Problem requirements
Starting at the line that contains "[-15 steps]", copy every line through the end of the records below exactly as written, leaving out pictures.

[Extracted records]

=-=-=-=-=

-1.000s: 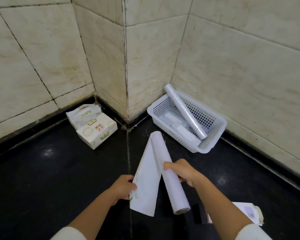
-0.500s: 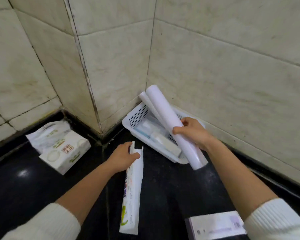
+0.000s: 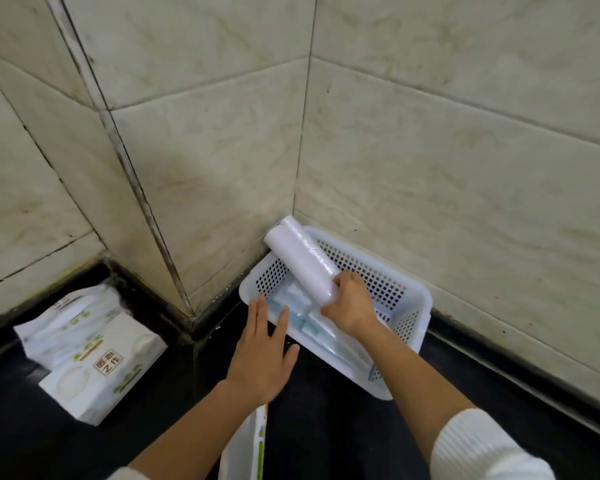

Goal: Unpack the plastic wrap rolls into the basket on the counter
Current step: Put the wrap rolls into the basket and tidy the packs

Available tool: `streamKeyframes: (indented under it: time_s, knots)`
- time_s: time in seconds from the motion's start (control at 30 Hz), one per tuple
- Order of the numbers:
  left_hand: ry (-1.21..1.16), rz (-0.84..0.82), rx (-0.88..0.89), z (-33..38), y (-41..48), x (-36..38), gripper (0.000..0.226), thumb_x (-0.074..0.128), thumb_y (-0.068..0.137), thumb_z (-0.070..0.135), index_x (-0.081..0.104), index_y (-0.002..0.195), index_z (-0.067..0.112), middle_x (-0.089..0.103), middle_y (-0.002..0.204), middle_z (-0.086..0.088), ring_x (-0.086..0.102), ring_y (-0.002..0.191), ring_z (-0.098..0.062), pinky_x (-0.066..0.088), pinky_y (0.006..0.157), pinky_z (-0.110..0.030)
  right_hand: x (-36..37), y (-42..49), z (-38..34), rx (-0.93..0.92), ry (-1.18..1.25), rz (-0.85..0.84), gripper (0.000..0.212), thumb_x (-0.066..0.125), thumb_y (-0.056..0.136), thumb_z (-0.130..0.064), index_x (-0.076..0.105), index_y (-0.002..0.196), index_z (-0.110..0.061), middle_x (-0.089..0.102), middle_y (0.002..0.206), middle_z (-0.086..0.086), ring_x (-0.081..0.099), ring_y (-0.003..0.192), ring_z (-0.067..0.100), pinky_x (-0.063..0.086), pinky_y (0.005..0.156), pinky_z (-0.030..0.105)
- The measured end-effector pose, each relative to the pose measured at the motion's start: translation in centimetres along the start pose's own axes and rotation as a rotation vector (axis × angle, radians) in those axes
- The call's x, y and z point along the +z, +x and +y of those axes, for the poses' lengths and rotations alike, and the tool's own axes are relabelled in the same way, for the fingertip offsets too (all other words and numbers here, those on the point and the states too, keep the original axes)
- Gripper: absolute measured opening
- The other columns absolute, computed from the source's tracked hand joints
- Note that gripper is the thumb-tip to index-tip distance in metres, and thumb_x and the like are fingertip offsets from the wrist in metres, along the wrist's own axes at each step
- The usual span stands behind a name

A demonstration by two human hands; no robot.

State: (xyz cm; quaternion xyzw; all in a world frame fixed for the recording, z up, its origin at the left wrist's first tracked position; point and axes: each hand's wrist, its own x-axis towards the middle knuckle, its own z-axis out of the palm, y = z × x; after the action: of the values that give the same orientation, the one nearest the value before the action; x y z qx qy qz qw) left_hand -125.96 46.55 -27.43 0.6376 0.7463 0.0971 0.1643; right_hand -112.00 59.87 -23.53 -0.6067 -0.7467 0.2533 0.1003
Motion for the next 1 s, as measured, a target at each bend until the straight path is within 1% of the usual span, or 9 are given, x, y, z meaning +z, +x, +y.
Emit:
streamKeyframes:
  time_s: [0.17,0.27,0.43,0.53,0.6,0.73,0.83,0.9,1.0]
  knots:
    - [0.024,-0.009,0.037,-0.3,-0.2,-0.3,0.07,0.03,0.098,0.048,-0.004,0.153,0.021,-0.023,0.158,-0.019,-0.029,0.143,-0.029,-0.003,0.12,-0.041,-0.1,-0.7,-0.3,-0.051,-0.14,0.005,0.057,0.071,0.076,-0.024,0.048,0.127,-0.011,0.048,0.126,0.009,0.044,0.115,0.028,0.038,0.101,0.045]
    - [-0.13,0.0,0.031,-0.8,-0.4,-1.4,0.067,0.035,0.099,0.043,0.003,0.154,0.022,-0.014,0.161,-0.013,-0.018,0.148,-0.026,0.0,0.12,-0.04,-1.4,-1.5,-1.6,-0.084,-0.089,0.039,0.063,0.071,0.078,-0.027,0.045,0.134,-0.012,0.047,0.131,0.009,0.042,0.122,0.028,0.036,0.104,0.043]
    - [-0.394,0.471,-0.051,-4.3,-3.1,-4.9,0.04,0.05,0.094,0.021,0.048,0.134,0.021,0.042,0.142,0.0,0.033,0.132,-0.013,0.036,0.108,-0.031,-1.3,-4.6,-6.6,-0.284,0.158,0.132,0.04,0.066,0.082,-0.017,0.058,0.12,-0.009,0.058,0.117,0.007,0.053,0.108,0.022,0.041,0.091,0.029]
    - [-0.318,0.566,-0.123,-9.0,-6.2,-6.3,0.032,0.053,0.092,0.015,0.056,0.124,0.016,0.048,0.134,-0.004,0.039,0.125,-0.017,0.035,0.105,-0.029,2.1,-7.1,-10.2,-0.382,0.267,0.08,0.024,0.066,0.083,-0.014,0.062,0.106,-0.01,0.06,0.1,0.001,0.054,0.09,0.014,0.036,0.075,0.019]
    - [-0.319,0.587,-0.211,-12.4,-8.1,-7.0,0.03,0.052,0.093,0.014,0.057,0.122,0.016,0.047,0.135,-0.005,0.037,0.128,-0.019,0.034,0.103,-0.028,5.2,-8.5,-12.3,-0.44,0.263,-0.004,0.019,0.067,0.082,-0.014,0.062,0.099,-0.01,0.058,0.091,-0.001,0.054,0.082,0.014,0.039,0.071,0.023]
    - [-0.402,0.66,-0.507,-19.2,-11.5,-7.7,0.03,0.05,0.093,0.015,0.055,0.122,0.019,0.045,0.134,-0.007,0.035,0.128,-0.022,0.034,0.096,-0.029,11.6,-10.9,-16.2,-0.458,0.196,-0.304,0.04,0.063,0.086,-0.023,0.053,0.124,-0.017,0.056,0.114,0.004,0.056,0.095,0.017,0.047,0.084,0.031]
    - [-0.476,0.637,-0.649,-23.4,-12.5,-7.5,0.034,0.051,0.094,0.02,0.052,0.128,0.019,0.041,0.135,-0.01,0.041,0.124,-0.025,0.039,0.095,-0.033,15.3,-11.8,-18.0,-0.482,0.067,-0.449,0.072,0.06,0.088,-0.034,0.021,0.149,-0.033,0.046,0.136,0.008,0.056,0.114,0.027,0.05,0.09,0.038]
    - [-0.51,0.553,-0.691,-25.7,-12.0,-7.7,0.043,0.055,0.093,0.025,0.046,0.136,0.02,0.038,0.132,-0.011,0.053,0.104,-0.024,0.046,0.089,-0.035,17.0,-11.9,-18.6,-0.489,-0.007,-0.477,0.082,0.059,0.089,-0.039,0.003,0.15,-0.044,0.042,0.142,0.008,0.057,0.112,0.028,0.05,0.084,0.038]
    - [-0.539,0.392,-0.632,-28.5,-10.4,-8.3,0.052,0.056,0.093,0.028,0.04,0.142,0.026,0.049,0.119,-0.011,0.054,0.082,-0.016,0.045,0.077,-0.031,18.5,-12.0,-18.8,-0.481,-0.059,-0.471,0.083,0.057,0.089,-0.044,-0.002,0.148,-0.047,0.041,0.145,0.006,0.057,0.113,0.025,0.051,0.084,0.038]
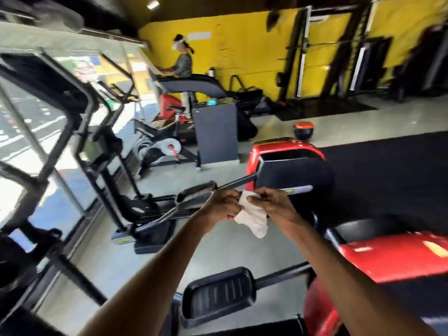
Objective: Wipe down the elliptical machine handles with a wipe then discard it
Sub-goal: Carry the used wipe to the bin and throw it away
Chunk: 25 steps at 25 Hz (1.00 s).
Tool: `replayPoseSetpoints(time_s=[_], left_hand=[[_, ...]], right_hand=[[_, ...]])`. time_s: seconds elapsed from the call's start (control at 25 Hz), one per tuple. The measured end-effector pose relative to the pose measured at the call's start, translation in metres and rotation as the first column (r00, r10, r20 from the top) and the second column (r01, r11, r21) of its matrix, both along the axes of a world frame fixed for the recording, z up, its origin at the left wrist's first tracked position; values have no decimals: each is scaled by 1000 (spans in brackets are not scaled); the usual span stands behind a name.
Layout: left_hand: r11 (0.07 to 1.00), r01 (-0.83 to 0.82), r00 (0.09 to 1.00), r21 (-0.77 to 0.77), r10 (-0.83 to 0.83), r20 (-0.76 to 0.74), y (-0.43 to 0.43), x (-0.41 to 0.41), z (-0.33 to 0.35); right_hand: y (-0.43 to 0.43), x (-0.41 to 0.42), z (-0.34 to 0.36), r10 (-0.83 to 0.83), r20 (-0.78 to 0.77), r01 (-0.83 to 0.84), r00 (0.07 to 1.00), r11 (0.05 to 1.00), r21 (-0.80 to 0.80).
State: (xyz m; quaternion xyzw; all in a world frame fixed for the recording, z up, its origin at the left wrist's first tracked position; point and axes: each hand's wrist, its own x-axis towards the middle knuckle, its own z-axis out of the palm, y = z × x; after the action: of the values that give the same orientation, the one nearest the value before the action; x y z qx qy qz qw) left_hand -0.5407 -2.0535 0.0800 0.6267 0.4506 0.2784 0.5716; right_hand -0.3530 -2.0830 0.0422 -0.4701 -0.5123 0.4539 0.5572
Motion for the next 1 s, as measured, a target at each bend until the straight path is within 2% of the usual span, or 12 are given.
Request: replayPoseSetpoints(time_s=[0.12, 0.28, 0.4, 0.68, 0.8, 1.0], left_hand=[[990, 129, 992, 48, -130, 3, -14, 88, -2], [962, 273, 962, 4, -273, 7, -36, 198, -7], [916, 397, 918, 47, -397, -22, -59, 289, -12], [833, 542, 840, 110, -535, -92, -101, 457, -21], [801, 577, 817, 160, -562, -130, -104, 511, -31], [801, 581, 813, 143, -565, -139, -85, 603, -52]], right_hand=[[-45, 76, 3, -181, -81, 182, 980, 983, -3], [-103, 168, 4, -322, -41, 321, 946, 947, -23], [-149, 246, 4, -399, -56, 397, 915, 917, -46], [-224, 399, -1, -518, -45, 509, 854, 851, -127], [-230, 447, -14, -616, -12, 608, 788, 781, -139], [-215, 534, -39, -700, 35, 694, 713, 698, -174]])
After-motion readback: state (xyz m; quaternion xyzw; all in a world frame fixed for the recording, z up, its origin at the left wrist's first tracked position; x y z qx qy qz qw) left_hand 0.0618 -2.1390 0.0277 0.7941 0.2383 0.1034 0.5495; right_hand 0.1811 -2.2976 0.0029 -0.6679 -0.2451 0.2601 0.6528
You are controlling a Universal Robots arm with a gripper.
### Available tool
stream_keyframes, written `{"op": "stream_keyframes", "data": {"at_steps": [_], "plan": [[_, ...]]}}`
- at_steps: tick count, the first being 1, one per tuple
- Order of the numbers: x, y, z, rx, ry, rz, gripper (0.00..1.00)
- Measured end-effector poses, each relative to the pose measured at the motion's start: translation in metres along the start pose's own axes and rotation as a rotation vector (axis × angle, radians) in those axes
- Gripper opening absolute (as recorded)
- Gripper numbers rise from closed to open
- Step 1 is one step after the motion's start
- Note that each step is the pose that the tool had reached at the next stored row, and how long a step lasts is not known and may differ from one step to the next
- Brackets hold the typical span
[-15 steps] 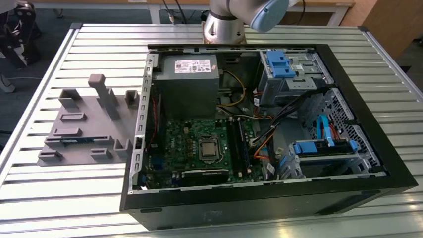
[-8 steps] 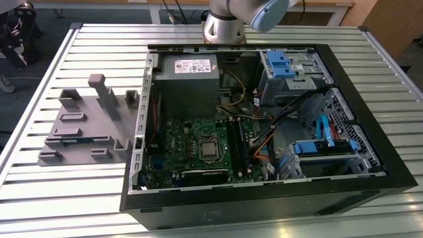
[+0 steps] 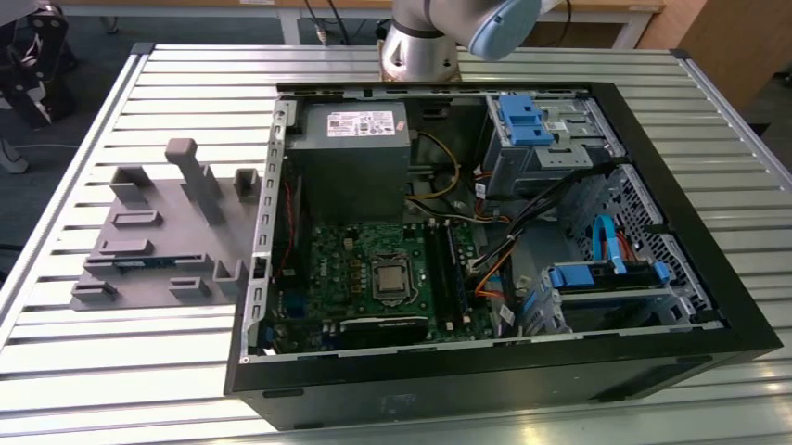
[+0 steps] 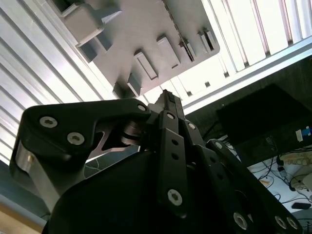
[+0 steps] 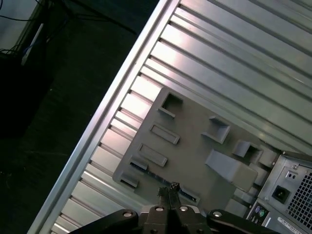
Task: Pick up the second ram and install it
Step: 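Pick up the second ram and move it above second insertion slot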
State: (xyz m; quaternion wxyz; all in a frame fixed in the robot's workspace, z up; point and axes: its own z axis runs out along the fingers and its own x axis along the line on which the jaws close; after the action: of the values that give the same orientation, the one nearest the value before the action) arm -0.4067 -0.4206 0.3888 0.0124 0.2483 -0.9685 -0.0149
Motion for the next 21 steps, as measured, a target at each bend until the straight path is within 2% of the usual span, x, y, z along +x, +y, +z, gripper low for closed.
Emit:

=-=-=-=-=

Task output
[-15 steps] 
[-8 steps] 
[+0 steps] 
[+0 steps] 
[+0 steps] 
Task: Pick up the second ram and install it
Step: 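Pick up the second ram and move it above second insertion slot
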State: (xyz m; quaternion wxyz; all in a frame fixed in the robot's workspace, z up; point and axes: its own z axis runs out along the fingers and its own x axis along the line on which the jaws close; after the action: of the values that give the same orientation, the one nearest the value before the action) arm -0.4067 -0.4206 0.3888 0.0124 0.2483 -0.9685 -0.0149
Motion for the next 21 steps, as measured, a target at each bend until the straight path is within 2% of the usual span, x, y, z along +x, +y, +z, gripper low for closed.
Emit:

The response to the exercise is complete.